# Project: Select versus Quicksort

### Due Date

The report for this project is due November 11, 1999. You will also be asked to submit the source code for your programs online (details will be given later).

### Objective

After reading the description of the linear-time Select algorithm, Professor X made the following statement:
This algorithm is so complicated that if you were to implement it in real life it would be really slow. Even though the theoretical analysis gives it a O(n) running time, it will probably be faster to just use Quicksort.
The purpose of your project is to either support or refute Professor X's statement.

### Implementation Issues

For this project you will implement the following algorithms to find the median element in an array.

1. The deterministic linear time Select algorithm given in Chapter 10 of the textbook.

2. The randomized selection algorithm given in Chapter 10 of the textbook.

3. Using randomized Quicksort to first sort the set of numbers, then picking the middle element of the sorted array.
We fully expect that the randomized selection algorithm will the fastest of the three --- it will be used to check the other two algorithms.

In order for this to be a fair comparison, you must make each algorithm as fast as you can. The following is a minimal list of issues that you should address to make your implementation run as fast as possible:

1. The Select algorithm in the textbook groups the items into segments of 5 items each. The number 5 was chosen purely for analysis purposes. Segments of 7, 9, 11, ... would also work. You should run experiments to determine the optimal segment size.

2. The textbook does not describe exactly what happens when you recursively call Select to find the median of the medians (Step 3, page 190). You should not copy the medians of the segments into a new array.
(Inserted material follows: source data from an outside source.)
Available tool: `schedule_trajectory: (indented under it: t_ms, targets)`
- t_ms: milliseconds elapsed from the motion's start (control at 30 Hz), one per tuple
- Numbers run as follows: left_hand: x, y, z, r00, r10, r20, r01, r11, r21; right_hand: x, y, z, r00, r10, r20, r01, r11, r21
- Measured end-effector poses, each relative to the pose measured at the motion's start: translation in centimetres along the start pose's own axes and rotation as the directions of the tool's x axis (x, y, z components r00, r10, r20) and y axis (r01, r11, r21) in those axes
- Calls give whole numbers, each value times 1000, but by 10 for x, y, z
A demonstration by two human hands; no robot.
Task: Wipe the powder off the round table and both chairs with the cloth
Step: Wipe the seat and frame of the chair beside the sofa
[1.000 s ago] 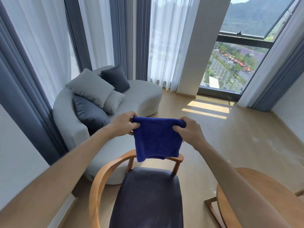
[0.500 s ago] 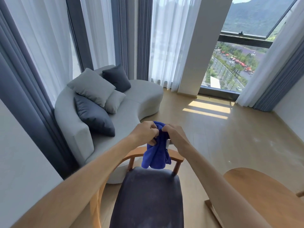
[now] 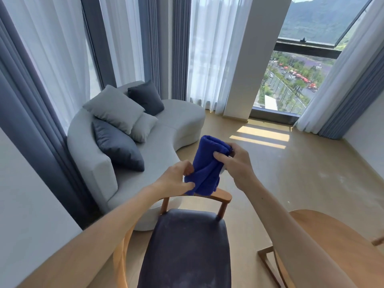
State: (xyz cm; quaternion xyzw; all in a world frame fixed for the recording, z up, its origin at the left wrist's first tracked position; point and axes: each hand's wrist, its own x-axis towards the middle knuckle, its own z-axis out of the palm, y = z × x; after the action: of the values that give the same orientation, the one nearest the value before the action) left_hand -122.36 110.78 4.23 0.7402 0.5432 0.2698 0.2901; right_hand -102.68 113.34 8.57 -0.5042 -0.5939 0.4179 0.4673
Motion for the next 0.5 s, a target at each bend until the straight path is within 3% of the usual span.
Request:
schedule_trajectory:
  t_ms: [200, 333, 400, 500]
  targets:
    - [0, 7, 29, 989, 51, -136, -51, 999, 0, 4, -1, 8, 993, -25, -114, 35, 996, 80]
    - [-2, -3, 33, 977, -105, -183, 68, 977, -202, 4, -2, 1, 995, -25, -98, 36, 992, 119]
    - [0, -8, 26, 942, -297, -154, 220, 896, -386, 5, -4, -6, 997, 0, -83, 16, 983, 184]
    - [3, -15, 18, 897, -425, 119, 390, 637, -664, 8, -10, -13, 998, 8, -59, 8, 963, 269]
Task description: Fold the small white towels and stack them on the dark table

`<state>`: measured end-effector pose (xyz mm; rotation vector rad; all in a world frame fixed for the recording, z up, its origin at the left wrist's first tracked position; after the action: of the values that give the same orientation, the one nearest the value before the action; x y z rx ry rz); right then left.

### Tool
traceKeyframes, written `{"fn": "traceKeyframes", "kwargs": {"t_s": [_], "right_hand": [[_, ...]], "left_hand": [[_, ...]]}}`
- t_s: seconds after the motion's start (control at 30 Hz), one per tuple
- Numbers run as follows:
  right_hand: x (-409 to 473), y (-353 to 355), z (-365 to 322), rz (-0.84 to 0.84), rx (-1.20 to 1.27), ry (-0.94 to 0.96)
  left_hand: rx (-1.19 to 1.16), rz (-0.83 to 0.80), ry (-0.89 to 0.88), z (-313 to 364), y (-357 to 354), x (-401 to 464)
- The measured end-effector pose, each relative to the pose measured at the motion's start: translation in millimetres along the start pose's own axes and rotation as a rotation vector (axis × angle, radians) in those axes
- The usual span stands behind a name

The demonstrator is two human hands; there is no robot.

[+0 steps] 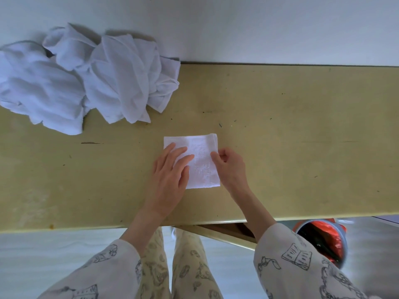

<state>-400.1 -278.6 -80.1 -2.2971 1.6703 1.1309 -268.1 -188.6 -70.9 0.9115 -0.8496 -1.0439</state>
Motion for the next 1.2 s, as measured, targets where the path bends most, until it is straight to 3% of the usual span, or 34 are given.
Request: {"fn": "traceKeyframes", "kwargs": {"t_s": [0.23, 0.47, 0.6, 0.7, 0.8, 0.93, 1.2], "right_hand": [[5.1, -0.6, -1.9, -0.017, -0.025, -0.007], [-1.9, 7.1, -5.0, 0.028, 0.012, -0.015], [-21.1, 15.5, -6.1, 0.194, -0.205, 0.265], [-35.5, -2.6, -0.8, 0.163, -0.519, 0.642], [-35.9, -16.4, 10.2, 0.101, -0.67, 0.783], [-29.0, -28.9, -0.5, 0.128, -0.745, 0.821], [-3.1, -41.1, 11.3, 0.099, -0.85, 0.696]], "left_hand": [[0.162, -0.266, -0.039, 1.9, -19.0, -6.2], [0.273, -0.358, -0.076, 0.3, -28.3, -8.2], [0.294, -0.355, -0.085, 2.1, -28.8, -10.1], [0.281, -0.37, -0.094, 2.8, -27.5, -10.3], [0.175, -0.351, -0.072, 5.1, -17.3, -7.8], [0.07, -0.237, 0.01, 1.3, -2.9, 3.0], [0.283, -0.269, 0.033, -21.5, -19.6, 4.5]]}}
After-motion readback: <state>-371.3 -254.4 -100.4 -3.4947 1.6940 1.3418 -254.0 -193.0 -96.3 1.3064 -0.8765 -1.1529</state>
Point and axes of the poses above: each hand's wrist, its own x-axis towards the middle knuckle, its own y-axis out of the back of the hand, z = x × y, the point moved 5 cm from there along x, towards the middle knuckle, and after that the axes turned 8 degrees about x, right-handed, at the moved point
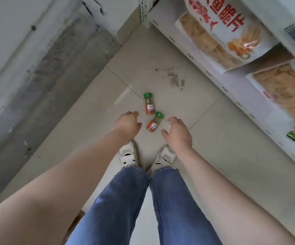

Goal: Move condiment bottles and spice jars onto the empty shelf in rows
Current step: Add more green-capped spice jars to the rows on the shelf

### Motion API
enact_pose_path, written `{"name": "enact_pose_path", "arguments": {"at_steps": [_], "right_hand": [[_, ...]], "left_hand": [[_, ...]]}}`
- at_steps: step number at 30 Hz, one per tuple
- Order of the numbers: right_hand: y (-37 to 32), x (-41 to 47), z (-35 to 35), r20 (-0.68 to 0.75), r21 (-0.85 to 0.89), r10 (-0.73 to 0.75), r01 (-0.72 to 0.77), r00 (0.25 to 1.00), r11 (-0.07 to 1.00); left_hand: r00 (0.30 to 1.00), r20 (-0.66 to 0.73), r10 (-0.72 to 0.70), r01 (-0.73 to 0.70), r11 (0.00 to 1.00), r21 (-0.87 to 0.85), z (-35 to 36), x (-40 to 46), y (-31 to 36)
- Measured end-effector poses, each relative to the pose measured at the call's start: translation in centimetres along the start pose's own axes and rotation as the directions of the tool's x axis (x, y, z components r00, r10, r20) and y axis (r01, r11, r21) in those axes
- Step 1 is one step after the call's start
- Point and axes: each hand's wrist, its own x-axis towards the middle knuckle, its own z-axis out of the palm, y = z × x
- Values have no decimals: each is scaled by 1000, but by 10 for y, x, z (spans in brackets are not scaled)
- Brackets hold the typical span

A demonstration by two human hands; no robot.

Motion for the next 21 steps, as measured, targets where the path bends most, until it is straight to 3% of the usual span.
{"name": "enact_pose_path", "arguments": {"at_steps": [11, 17, 21], "right_hand": [[51, 136, 162, 75, 312, 246, -257, 966, 915], [45, 168, 191, 86, 429, 345, -347, 935, 834], [39, 175, 190, 146, 464, 400, -420, 905, 780]], "left_hand": [[996, -13, -91, 89, 990, -113, 105, 176, -28], [972, -75, -223, 175, 898, -403, 124, 220, -15], [963, -45, -267, 213, 848, -486, 124, 226, -9]]}}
This is unnecessary and wastes a lot of time. Your implementation of Select should be flexible enough that you can use it to find the median of an array from one index to another considering only every k-th item.

3. For small arrays it will be faster to use Insertion Sort to sort the items. You should run some experiments to find the optimal size to switch over to insertion sort and use this in your running time trials.
Other implementation issues will come up as you write your programs. You must document in your report the steps you have taken to make the implementations as fast as you can.

### Data

For this project you must use "real" data. Both Quicksort and the randomized selection algorithm will use a pseudo-random number generator on your system. It is not a fair experiment to also use this generator to produce your data. Furthermore, your arrays must be large enough to be meaningful. Your arrays should contain at least tens of thousands of items. Hundreds of thousands is preferable. Your experiments should include several trials for each size.

The internet is a useful source of ``random'' data. For example, you can download text or images and treat every four bytes as a 32-bit integer. Alternatively you can treat the binary code of an application (e.g., Microsoft Word) as a sequence of integers. Your report should fully document how you obtained the data for testing and give some indication of why you think this is a fair way to test your implementations.

### Reporting Requirements

You should report your results as a technical report of roughly 5 to 10 pages. The report counts as 20% of the project grade. The report will be graded on its quality, not its length. A good report should present your case clearly and convincingly. The English will be judged according to the standards of a term paper submitted in a liberal arts course. Grammar counts.

The report should contain the following parts:

• Abstract: An abstract is a short description of the contents of the report. The abstract should be written in the third person and should not be longer than half a page.

• Introduction: Describe the project, your approach and summarize the conclusions. A person who understands computer science but has not read this project description should understand this section.

• Implementation: Document how you implemented the algorithms. Report how the implementation issues described above were addressed.

• Experiments: Describe how you generated the data, which experiments you performed, how the running times were collected, etc. Report the timing results of your experiments in tables and graphs. The purpose of this section is to give enough information for the reader to repeat your experiments.

• Conclusion: State and justify your conclusions. Between Select and Quicksort, which algorithm is faster? Do you think your conclusions valid in general or just for the data and systems that you used?

• Report: The report will be graded according to presentation, as described above.

• Implementation: This portion of the project grade depends on how well you implemented each algorithm. See the implementation issues discussed above.